__GOAL OF THE EXERCISE__:
Repeat the whole listing below, word for word.
━━━
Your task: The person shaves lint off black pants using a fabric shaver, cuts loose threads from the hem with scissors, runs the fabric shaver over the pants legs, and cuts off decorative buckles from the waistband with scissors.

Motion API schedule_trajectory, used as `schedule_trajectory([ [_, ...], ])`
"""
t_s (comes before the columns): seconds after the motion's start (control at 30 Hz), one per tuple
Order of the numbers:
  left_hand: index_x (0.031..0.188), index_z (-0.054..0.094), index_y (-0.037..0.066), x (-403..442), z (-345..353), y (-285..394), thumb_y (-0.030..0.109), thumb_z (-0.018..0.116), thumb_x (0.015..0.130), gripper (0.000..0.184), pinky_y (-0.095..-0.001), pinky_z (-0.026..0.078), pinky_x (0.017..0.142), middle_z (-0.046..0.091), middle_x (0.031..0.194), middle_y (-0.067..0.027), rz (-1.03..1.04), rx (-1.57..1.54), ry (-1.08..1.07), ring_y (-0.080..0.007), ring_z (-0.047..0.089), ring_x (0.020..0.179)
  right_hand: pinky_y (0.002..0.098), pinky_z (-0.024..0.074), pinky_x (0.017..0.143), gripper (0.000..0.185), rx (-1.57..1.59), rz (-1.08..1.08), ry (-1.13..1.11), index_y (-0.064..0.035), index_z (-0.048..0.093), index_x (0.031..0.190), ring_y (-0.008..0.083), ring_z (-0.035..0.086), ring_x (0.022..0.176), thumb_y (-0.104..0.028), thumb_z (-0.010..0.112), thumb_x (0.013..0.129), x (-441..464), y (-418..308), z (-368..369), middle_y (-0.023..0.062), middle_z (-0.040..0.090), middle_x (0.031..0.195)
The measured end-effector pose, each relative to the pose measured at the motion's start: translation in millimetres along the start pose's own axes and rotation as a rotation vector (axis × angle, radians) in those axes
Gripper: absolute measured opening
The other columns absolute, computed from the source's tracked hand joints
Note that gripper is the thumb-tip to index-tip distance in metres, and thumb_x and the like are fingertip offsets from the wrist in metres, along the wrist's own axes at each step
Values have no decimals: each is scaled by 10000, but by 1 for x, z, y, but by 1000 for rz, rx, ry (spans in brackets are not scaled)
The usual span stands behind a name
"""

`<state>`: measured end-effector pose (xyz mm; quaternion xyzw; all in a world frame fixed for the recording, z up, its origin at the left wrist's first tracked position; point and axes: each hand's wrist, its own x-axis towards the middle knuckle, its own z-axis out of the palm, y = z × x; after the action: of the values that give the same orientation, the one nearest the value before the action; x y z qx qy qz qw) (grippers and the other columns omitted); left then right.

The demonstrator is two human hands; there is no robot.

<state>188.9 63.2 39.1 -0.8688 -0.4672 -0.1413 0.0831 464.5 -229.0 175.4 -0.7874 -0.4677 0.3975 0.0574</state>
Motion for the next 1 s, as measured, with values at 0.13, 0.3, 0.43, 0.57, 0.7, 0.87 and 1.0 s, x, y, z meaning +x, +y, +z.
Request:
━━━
__FINISHED EXERCISE__:
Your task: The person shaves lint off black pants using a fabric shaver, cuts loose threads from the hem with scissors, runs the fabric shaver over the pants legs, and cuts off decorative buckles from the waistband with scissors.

Motion API schedule_trajectory, used as `schedule_trajectory([ [_, ...], ])`
"""
t_s (comes before the columns): seconds after the motion's start (control at 30 Hz), one per tuple
Order of the numbers:
  left_hand: index_x (0.031..0.188), index_z (-0.054..0.094), index_y (-0.037..0.066), x (-403..442), z (-345..353), y (-285..394), thumb_y (-0.030..0.109), thumb_z (-0.018..0.116), thumb_x (0.015..0.130), gripper (0.000..0.184), pinky_y (-0.095..-0.001), pinky_z (-0.026..0.078), pinky_x (0.017..0.142), middle_z (-0.046..0.091), middle_x (0.031..0.194), middle_y (-0.067..0.027), rz (-1.03..1.04), rx (-1.57..1.54), ry (-1.08..1.07), ring_y (-0.080..0.007), ring_z (-0.047..0.089), ring_x (0.020..0.179)
  right_hand: pinky_y (0.002..0.098), pinky_z (-0.024..0.074), pinky_x (0.017..0.143), gripper (0.000..0.185), rx (-1.57..1.59), rz (-1.08..1.08), ry (-1.13..1.11), index_y (-0.064..0.035), index_z (-0.048..0.093), index_x (0.031..0.190), ring_y (-0.008..0.083), ring_z (-0.035..0.086), ring_x (0.022..0.176), thumb_y (-0.104..0.028), thumb_z (-0.010..0.112), thumb_x (0.013..0.129), x (-441..464), y (-418..308), z (-368..369), middle_y (-0.023..0.062), middle_z (-0.040..0.090), middle_x (0.031..0.195)
The measured end-effector pose, each relative to the pose measured at the motion's start: translation in millimetres along the start pose's own axes and rotation as a rotation vector (axis × angle, radians) in those axes
Gripper: absolute measured opening
The other columns absolute, computed from the source's tracked hand joints
Note that gripper is the thumb-tip to index-tip distance in metres, and thumb_x and the like are fingertip offsets from the wrist in metres, along the wrist's own axes at each step
Values have no decimals: each is scaled by 10000, but by 1 for x, z, y, but by 1000 for rz, rx, ry (spans in brackets are not scaled)
The usual span stands behind a name
"""

`<state>`: measured end-effector pose (xyz mm; quaternion xyzw; all in a world frame fixed for the recording, z up, its origin at the left wrist's first tracked position; point and axes: each hand's wrist, its own x-axis towards the middle knuckle, its own z-axis out of the palm, y = z × x; after the action: of the values that give the same orientation, the one nearest the value before the action; x y z qx qy qz qw) (grippers and the other columns omitted); left then right.

The demonstrator is two human hands; there is no robot.

<state>188.9 63.2 39.1 -0.8688 -0.4672 -0.1413 0.0831 464.5 -229.0 175.4 -0.7874 -0.4677 0.3975 0.0574</state>
Motion for the next 1 s, as measured, with values at 0.13, 0.3, 0.43, 0.57, 0.7, 0.87 and 1.0 s, x, y, z meaning +x, +y, +z.
Request:

Nothing else is required to complete this exercise.